- Catastrofização: Quando o Pior Cenário Parece o Mais Provável
- A catastrofização é a tendência de ampliar a probabilidade ou a gravidade de consequências negativas, tratando o pior resultado imaginável como o desfecho mais esperado. É como se a mente colocasse um filtro que automaticamente seleciona e magnifica a ameaça, ignorando cenários alternativos mais prováveis.
- "Se eu travar na reunião, vou ser demitido." "Essa dor de cabeça pode ser um tumor." "Se ele não responder, é porque terminou comigo." Esses exemplos compartilham uma estrutura: um evento ambíguo ou negativo é conectado, sem evidência suficiente, ao pior desfecho concebível.
- Duas formas principais
- A catastrofização se apresenta de duas formas que frequentemente se combinam:
- 1. Superestimar a probabilidade: tratar o pior cenário como se fosse altamente provável quando, na realidade, é improvável. "Com certeza vou reprovar."
- 2. Superestimar o impacto: assumir que, caso o evento ruim ocorra, as consequências serão insuportáveis e irrecuperáveis. "Se eu reprovar, minha vida acabou."

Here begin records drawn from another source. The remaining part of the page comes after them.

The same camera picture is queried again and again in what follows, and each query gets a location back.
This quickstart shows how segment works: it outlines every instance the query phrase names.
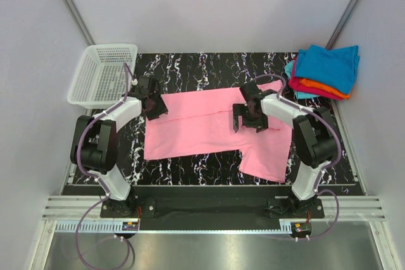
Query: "marble pattern surface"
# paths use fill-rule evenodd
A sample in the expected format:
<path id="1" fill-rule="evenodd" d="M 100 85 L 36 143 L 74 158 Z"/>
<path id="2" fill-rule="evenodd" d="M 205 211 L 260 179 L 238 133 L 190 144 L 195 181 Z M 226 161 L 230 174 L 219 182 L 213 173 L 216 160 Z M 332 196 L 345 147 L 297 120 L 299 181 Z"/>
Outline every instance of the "marble pattern surface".
<path id="1" fill-rule="evenodd" d="M 193 54 L 139 54 L 136 75 L 154 76 L 160 80 L 162 93 L 186 92 L 238 87 L 252 78 L 276 73 L 282 75 L 284 66 L 295 53 L 193 53 Z M 284 97 L 295 101 L 287 88 Z M 300 100 L 300 104 L 332 110 L 330 101 L 319 97 Z M 138 117 L 120 130 L 117 165 L 132 185 L 272 185 L 273 181 L 241 173 L 238 168 L 241 153 L 226 151 L 159 161 L 143 158 L 145 118 Z M 299 159 L 292 142 L 286 165 L 285 183 L 291 184 L 297 176 Z M 94 181 L 76 170 L 73 184 L 93 184 Z M 353 174 L 342 146 L 342 160 L 329 168 L 322 184 L 354 183 Z"/>

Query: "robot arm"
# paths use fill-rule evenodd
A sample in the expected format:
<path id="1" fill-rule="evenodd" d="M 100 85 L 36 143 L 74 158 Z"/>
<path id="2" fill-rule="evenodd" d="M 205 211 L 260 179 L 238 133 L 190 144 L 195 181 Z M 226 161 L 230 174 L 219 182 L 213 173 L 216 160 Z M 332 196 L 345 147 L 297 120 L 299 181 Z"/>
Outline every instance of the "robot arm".
<path id="1" fill-rule="evenodd" d="M 83 167 L 109 193 L 109 201 L 119 213 L 135 209 L 131 186 L 122 176 L 116 160 L 118 157 L 118 131 L 130 120 L 145 114 L 149 120 L 168 112 L 159 93 L 159 82 L 154 78 L 140 77 L 127 98 L 121 98 L 113 107 L 94 116 L 81 116 L 76 123 L 70 159 L 77 164 L 79 140 L 94 120 L 94 126 L 85 135 L 80 159 Z"/>
<path id="2" fill-rule="evenodd" d="M 274 90 L 259 90 L 255 81 L 241 86 L 245 104 L 234 104 L 234 130 L 242 125 L 255 128 L 257 132 L 268 128 L 267 116 L 271 115 L 293 128 L 293 141 L 297 156 L 301 160 L 298 176 L 292 186 L 292 194 L 280 206 L 280 214 L 295 212 L 309 207 L 318 191 L 324 167 L 337 154 L 337 143 L 328 128 L 315 118 L 319 116 L 330 126 L 333 119 L 325 107 L 304 107 L 283 97 L 278 98 Z"/>

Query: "basket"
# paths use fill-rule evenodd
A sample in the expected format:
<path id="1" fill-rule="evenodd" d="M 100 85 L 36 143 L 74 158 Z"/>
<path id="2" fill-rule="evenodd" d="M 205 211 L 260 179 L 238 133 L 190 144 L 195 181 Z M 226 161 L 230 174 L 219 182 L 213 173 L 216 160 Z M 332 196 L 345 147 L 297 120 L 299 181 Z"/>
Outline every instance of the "basket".
<path id="1" fill-rule="evenodd" d="M 137 51 L 134 44 L 87 47 L 77 66 L 68 102 L 86 109 L 106 109 L 115 104 L 125 93 L 123 63 L 134 73 Z"/>

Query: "teal cloth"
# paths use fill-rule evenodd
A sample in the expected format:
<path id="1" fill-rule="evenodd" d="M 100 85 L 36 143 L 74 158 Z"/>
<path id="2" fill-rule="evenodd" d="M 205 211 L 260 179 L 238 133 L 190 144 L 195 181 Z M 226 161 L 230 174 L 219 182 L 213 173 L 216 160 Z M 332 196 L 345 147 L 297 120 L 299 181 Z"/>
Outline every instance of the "teal cloth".
<path id="1" fill-rule="evenodd" d="M 285 72 L 285 74 L 287 74 L 287 76 L 289 78 L 291 78 L 293 65 L 294 65 L 294 60 L 287 63 L 287 65 L 284 67 L 284 72 Z M 296 99 L 309 99 L 309 98 L 315 98 L 315 97 L 319 96 L 319 95 L 309 94 L 309 93 L 305 93 L 305 92 L 298 92 L 298 91 L 294 91 L 294 94 L 296 96 Z"/>
<path id="2" fill-rule="evenodd" d="M 350 94 L 357 78 L 360 57 L 358 46 L 326 50 L 312 45 L 299 50 L 295 77 L 307 78 Z"/>

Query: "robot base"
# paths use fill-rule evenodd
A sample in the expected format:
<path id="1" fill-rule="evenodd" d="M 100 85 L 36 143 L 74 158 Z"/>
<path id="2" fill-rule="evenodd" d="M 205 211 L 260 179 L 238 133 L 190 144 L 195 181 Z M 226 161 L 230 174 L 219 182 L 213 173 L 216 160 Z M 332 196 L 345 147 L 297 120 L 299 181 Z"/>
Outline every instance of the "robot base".
<path id="1" fill-rule="evenodd" d="M 299 204 L 292 204 L 291 199 L 291 196 L 282 199 L 268 199 L 268 217 L 271 219 L 306 219 L 308 217 L 308 211 L 310 211 L 311 218 L 325 218 L 322 201 L 320 199 L 313 197 L 312 199 L 299 202 Z"/>
<path id="2" fill-rule="evenodd" d="M 101 218 L 153 218 L 156 209 L 156 200 L 152 197 L 136 197 L 130 195 L 126 200 L 117 201 L 108 199 L 101 207 Z M 142 214 L 138 214 L 137 207 L 140 207 Z"/>

- A segunda forma é especialmente importante clinicamente, é o que Beck e Clark chamaram de "intolerância à incerteza", e está na raiz de muitos quadros de ansiedade generalizada.
- Conexão com a evitação
- A catastrofização alimenta diretamente comportamentos de evitação. Se a mente prevê catástrofe, o sistema nervoso reage com urgência para escapar da situação. Isso cria um ciclo: evitar a situação impede que a pessoa descubra que o pior não aconteceria, o que mantém e reforça a crença catastrófica.
- Um estudante que evita apresentações por medo de "arruinar tudo" nunca coleta evidências de que consegue superar uma apresentação imperfeita. A evitação é o combustível da distorção.
- Como contestar
- O Registro de Pensamentos é a ferramenta central. As perguntas-chave são:
- "Qual é a probabilidade real de que isso aconteça?"
- "Já aconteceu antes? Como terminou?"
- "Se acontecer, conseguirei lidar? O que faria?"
- "Quais outros desfechos são possíveis além do pior?"
- A técnica da descatastrofização vai além: pede que a pessoa imagine que o pior realmente aconteceu e explore as consequências reais. Quase sempre, ao examinar o cenário com cuidado, o impacto percebido diminui — e a capacidade de enfrentamento aumenta.
- Catastrofização e transtornos
- É uma distorção central no transtorno de pânico (catastrofização de sensações físicas), na ansiedade de saúde (hipocondria), na ansiedade generalizada e no TEPT. Reconhecê-la pelo nome, "estou catastrofizando", já interrompe parcialmente o ciclo automático.
- A catastrofização não mente sobre o que poderia acontecer — mente sobre a probabilidade e sobre a capacidade de enfrentar. - A evitação alimenta a catastrofização: sem tentar, a mente nunca coleta evidências de que o pior não aconteceria. - Descatastrofizar é perguntar: "E se acontecer, o que eu faria?" — a resposta quase sempre revela mais recursos do que se imaginava.